Activity = Your answer should hold exactly the lines from the line containing "item at (176, 67), step" through the end of the entries that follow.

# # # # # # #

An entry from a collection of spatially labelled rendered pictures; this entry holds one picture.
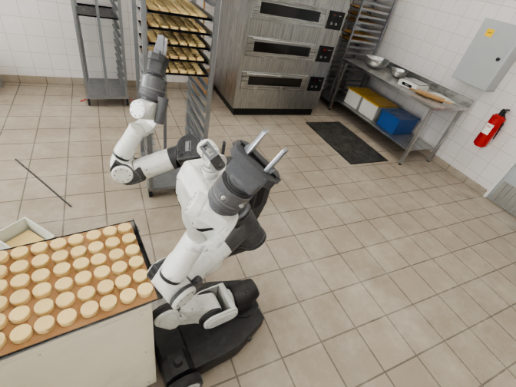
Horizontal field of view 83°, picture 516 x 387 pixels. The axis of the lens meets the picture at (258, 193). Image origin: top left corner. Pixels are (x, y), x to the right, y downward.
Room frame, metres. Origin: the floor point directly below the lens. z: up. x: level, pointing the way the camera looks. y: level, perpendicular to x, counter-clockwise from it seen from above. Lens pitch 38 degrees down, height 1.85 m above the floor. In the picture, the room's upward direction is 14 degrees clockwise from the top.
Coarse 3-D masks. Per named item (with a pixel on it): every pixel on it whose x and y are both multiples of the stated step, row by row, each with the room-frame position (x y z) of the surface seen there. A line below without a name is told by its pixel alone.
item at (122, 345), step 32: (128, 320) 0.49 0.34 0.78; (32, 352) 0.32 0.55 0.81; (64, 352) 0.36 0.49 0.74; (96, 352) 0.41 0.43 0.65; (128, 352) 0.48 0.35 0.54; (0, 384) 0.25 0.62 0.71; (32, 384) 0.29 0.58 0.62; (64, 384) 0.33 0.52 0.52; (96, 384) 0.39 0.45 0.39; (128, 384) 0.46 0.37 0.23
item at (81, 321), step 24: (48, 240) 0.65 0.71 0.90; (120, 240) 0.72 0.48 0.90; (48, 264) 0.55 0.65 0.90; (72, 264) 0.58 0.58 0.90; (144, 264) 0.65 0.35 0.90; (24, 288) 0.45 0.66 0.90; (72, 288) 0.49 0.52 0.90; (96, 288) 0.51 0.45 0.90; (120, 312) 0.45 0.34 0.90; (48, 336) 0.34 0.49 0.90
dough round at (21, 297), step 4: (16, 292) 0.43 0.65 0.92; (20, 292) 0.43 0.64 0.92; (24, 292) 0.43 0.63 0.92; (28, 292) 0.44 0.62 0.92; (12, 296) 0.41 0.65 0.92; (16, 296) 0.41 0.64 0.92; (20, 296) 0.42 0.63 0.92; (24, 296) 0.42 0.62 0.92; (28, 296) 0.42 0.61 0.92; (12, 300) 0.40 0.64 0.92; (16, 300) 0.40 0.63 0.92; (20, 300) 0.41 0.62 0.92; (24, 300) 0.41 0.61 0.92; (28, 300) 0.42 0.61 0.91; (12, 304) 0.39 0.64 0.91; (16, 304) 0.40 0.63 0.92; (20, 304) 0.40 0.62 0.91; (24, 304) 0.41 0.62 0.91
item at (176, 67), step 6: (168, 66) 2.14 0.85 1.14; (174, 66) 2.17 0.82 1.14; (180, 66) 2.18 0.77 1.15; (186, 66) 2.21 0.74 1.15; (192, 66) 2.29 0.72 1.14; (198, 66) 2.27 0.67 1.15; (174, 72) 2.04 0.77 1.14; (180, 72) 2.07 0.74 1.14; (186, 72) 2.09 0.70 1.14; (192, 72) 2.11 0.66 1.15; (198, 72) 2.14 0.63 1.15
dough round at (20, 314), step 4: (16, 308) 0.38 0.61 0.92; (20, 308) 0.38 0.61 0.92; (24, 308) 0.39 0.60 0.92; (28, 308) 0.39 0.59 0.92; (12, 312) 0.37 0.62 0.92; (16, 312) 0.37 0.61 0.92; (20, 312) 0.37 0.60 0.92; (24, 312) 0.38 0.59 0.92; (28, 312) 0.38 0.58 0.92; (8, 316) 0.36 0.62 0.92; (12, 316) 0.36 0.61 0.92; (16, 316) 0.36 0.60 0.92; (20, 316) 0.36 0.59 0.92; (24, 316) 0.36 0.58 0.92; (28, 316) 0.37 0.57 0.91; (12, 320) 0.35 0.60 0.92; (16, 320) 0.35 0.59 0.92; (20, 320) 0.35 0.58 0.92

# # # # # # #

Exercise output =
item at (176, 67), step 6: (168, 66) 2.14 0.85 1.14; (174, 66) 2.17 0.82 1.14; (180, 66) 2.18 0.77 1.15; (186, 66) 2.21 0.74 1.15; (192, 66) 2.29 0.72 1.14; (198, 66) 2.27 0.67 1.15; (174, 72) 2.04 0.77 1.14; (180, 72) 2.07 0.74 1.14; (186, 72) 2.09 0.70 1.14; (192, 72) 2.11 0.66 1.15; (198, 72) 2.14 0.63 1.15
dough round at (20, 314), step 4: (16, 308) 0.38 0.61 0.92; (20, 308) 0.38 0.61 0.92; (24, 308) 0.39 0.60 0.92; (28, 308) 0.39 0.59 0.92; (12, 312) 0.37 0.62 0.92; (16, 312) 0.37 0.61 0.92; (20, 312) 0.37 0.60 0.92; (24, 312) 0.38 0.59 0.92; (28, 312) 0.38 0.58 0.92; (8, 316) 0.36 0.62 0.92; (12, 316) 0.36 0.61 0.92; (16, 316) 0.36 0.60 0.92; (20, 316) 0.36 0.59 0.92; (24, 316) 0.36 0.58 0.92; (28, 316) 0.37 0.57 0.91; (12, 320) 0.35 0.60 0.92; (16, 320) 0.35 0.59 0.92; (20, 320) 0.35 0.58 0.92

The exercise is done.